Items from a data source
◆ ◆ ◆ ◆ ◆ ◆ ◆
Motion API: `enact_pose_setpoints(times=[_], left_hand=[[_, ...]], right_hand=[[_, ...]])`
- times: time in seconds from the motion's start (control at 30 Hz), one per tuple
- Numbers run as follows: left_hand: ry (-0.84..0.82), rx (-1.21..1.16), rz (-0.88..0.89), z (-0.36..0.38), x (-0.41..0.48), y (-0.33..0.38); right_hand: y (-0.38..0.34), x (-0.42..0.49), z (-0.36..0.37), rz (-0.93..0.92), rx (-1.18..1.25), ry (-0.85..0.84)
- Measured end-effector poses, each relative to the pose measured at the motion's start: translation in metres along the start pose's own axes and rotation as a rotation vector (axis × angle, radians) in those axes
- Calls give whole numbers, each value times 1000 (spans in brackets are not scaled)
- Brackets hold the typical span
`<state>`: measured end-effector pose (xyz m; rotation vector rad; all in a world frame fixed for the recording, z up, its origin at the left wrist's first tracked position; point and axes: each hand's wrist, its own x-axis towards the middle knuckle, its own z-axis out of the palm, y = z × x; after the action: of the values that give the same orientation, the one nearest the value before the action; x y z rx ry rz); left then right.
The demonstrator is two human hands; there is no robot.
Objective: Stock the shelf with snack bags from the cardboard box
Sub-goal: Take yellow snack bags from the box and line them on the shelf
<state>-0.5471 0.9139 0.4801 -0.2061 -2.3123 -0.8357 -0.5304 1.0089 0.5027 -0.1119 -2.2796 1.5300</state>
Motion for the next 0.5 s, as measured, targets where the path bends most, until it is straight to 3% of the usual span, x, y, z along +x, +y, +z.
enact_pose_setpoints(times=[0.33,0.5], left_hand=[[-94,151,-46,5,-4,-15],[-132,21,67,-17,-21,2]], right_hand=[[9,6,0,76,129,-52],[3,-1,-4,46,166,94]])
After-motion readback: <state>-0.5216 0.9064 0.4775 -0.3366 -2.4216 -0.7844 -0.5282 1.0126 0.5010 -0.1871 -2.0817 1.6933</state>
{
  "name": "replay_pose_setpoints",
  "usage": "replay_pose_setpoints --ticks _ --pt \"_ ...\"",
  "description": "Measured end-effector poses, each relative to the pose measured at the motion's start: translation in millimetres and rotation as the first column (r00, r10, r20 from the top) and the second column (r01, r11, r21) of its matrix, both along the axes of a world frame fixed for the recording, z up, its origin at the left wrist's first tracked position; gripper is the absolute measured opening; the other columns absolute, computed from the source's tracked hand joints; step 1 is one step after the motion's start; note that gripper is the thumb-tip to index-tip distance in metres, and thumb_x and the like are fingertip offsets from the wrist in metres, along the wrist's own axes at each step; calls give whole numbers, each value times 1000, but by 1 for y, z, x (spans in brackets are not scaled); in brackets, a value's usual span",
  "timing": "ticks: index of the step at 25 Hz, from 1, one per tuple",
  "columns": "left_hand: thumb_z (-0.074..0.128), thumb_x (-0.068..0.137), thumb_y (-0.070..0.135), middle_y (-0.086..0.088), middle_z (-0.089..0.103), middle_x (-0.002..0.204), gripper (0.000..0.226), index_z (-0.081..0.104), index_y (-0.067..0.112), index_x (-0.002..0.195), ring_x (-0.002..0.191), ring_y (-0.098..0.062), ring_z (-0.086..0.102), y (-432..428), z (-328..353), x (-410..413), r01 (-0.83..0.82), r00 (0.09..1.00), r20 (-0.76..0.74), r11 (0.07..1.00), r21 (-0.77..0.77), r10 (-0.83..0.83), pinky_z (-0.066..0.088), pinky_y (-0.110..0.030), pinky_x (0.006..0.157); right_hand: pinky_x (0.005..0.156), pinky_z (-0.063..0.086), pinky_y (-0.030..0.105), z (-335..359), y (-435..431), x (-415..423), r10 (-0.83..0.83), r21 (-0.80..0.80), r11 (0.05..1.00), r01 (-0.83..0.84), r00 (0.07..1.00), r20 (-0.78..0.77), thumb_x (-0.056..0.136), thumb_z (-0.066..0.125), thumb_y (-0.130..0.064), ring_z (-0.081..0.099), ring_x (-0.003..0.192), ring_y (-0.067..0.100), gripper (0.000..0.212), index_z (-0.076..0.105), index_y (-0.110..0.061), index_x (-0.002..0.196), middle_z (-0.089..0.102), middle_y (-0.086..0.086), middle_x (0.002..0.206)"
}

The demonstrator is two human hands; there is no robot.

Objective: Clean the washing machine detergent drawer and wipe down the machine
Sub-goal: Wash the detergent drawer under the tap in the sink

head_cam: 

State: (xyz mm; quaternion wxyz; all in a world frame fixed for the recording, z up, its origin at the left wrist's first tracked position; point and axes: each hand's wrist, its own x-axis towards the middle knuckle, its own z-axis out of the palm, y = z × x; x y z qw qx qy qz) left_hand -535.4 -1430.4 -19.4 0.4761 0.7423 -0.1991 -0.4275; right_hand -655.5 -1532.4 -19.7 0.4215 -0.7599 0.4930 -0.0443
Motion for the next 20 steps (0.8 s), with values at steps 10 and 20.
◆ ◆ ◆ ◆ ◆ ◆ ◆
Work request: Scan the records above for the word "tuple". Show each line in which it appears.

Answer for the task:
- times: time in seconds from the motion's start (control at 30 Hz), one per tuple
  "timing": "ticks: index of the step at 25 Hz, from 1, one per tuple",

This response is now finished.